[Excerpts from a dataset]
================================

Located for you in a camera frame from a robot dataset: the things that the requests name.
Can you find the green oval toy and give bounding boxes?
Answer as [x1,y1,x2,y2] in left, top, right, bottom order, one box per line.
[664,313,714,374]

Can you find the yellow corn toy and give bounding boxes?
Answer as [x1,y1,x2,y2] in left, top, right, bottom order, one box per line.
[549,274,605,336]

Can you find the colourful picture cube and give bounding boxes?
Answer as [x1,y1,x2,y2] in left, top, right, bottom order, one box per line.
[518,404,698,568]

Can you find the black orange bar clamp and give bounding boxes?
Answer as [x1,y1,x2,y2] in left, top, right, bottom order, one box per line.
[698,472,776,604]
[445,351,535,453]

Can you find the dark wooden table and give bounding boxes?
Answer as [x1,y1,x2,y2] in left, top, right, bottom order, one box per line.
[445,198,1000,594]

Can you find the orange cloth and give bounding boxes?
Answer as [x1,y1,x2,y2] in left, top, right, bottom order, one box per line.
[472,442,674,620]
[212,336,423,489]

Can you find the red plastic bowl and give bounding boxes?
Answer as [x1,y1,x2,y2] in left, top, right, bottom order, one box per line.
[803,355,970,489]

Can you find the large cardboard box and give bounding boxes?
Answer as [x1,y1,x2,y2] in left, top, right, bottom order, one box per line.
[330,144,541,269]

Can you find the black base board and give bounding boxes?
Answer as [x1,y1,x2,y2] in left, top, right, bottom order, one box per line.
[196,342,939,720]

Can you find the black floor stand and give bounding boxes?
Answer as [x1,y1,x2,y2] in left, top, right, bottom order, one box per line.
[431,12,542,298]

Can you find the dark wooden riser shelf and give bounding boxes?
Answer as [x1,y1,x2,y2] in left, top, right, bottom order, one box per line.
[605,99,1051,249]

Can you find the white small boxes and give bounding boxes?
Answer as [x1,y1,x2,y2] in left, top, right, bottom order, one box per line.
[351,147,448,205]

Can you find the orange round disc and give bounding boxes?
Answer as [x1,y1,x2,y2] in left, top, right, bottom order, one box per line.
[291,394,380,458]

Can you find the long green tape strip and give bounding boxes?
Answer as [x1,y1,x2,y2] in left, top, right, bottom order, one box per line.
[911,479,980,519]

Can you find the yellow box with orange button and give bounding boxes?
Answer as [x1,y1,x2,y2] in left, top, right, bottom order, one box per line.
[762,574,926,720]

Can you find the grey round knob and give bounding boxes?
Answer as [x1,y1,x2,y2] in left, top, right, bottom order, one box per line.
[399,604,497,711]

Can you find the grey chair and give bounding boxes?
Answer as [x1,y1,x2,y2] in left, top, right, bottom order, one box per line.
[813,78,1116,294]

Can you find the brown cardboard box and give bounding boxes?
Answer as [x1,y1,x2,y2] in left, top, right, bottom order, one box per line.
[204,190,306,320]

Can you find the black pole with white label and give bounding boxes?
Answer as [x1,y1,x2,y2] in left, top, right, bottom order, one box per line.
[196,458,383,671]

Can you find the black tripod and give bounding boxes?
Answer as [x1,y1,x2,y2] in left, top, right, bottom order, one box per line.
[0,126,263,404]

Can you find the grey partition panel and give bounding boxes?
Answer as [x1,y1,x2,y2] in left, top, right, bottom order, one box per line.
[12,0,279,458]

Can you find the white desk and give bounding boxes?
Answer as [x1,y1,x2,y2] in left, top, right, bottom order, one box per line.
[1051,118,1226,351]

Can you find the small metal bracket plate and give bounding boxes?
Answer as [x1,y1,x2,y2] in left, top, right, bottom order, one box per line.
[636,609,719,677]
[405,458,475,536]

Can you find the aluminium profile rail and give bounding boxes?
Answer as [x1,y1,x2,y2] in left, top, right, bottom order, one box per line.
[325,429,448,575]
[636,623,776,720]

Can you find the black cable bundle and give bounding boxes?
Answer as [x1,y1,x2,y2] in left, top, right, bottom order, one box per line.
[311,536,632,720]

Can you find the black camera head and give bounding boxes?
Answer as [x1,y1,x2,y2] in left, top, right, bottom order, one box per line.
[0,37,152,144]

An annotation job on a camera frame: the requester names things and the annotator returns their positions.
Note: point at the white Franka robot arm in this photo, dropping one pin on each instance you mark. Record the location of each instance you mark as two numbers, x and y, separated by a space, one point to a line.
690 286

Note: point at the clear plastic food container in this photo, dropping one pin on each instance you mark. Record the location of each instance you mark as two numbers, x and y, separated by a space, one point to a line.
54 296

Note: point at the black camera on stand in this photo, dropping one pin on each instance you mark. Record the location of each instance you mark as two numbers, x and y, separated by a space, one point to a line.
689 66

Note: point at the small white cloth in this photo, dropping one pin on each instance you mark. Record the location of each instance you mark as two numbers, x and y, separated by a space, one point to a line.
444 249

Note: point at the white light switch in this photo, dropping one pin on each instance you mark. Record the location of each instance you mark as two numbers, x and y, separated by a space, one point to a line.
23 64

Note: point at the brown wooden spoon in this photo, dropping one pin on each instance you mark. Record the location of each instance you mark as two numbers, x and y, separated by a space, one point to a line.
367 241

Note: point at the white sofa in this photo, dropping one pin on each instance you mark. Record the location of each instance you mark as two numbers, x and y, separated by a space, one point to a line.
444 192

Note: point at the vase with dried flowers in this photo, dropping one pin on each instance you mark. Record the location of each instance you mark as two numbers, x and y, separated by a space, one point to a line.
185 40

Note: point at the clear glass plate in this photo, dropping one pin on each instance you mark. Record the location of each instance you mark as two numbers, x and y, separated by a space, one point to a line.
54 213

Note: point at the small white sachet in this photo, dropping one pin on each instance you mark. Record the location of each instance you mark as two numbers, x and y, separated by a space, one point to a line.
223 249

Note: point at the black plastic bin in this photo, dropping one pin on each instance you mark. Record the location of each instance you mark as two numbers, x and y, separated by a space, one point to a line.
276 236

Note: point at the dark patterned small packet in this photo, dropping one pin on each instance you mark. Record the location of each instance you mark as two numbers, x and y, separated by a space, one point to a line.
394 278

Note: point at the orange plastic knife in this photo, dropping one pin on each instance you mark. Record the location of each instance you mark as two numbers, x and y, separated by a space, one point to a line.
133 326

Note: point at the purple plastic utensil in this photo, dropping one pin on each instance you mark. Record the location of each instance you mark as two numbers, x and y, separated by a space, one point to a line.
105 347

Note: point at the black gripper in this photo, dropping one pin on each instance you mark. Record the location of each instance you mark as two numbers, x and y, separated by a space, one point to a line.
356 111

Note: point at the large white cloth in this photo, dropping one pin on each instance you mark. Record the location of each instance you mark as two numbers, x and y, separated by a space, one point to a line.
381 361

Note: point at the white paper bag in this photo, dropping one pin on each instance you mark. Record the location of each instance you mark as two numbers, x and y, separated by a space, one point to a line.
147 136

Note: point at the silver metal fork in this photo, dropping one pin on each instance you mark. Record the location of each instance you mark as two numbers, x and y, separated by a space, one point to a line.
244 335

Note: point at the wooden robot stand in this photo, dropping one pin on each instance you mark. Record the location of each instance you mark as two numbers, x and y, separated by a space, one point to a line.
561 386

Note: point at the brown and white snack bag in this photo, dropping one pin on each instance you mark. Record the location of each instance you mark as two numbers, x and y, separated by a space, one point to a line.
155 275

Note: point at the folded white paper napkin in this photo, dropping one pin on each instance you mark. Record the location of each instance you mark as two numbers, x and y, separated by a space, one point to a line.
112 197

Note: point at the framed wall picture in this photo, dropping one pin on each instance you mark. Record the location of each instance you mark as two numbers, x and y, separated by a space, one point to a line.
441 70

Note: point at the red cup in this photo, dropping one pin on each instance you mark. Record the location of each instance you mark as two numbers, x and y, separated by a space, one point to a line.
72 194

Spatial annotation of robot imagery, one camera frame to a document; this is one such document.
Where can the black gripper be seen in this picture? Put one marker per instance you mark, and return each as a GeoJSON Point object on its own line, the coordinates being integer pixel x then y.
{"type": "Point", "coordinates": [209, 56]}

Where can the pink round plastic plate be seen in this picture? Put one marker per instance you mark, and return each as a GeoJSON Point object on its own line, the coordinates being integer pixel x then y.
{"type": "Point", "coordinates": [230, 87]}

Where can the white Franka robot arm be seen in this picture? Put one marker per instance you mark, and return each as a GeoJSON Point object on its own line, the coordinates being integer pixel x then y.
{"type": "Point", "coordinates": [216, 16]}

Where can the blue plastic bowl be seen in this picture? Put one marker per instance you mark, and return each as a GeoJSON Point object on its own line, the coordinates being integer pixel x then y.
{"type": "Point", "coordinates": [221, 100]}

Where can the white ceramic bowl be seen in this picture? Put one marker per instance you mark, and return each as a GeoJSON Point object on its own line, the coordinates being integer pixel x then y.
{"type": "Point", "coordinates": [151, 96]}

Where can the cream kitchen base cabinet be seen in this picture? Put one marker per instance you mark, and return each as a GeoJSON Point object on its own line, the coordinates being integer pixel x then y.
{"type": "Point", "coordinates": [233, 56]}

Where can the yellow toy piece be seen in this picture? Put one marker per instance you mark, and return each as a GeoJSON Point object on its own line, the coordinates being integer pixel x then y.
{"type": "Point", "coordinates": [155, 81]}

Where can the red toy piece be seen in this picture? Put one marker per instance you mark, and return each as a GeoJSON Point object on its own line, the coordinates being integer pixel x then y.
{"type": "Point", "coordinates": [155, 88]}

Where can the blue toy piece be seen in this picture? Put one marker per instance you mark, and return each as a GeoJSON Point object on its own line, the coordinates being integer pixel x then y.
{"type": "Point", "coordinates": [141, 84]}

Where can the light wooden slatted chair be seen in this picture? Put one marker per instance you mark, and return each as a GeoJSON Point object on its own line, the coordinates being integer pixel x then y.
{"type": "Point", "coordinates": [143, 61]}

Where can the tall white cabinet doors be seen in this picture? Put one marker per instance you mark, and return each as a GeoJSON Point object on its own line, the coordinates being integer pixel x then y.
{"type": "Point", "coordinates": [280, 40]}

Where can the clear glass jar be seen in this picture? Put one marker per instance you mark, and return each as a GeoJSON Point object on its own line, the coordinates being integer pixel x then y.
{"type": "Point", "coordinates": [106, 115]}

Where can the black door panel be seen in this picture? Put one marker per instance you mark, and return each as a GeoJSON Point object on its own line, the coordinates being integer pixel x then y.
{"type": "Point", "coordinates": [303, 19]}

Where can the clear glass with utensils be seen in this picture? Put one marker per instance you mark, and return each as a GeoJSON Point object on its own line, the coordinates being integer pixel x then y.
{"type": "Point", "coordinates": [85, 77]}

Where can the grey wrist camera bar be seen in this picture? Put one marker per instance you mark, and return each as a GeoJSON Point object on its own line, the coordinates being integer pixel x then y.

================================

Which of the lines above hold the word "things"? Copy each one.

Solution ::
Located for you in a camera frame from a robot dataset: the things that the requests name.
An annotation job on a camera frame: the requester names things and the annotator returns their positions.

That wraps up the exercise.